Ending a Bad UC Week: What Points Might Help Turn Things Around?

This was one of the worst weeks in recent UC,CSU, and CCC history, as the new Democratic governor dished out triple $500 million cuts to all the segments ($400 m to the community colleges), neck-and-neck for the cutting record of his Republican predecessor.  Comments on this blog and elsewhere suggest that some people think this is a clever political ploy, but many people are on the verge of giving up on the idea that California higher ed will ever recover under our political system. 

In the midst of this, there was something oddly cheerful about UC President Mark Yudof's conversation with Patt Morrison in the Los Angeles Times. He may have felt obligated to exude a leader-like calm. Under the circumstances, it would be better to exude a leader-like determination to go full tilt at the emergency.
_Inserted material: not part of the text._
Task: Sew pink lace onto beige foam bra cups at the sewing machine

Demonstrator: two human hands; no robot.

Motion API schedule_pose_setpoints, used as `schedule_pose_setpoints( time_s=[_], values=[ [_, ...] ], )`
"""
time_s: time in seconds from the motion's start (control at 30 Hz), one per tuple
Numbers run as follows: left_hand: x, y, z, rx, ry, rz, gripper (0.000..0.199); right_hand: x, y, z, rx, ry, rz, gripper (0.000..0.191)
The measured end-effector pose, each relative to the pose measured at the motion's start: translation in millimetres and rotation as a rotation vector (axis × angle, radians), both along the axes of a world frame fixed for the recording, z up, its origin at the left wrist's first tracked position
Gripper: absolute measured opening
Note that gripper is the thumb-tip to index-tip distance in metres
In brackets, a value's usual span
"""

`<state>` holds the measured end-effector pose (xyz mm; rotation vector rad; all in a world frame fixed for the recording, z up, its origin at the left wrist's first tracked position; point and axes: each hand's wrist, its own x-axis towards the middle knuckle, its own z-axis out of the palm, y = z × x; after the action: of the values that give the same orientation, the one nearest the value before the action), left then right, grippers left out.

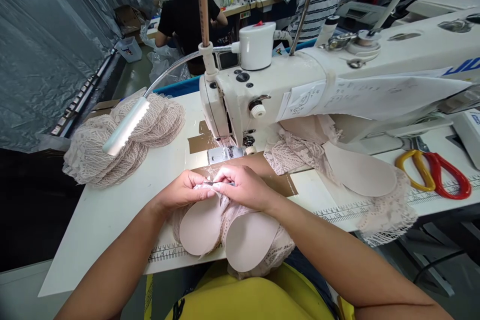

In content  it was one of Yudof's  best press outlings since he arrived at UC.

The Good:
  • Full cost accounting for Brown's proposed state cuts: "Remember, it's not $500 million, it's really closer to a billion, because unlike community colleges and state colleges, the state doesn't give us money for employer contributions to the pension plan, so that raises the real cost [of the cuts] to $700 million; then you have union contracts, energy contracts, inflationary increases -- we really have a billion-dollar problem."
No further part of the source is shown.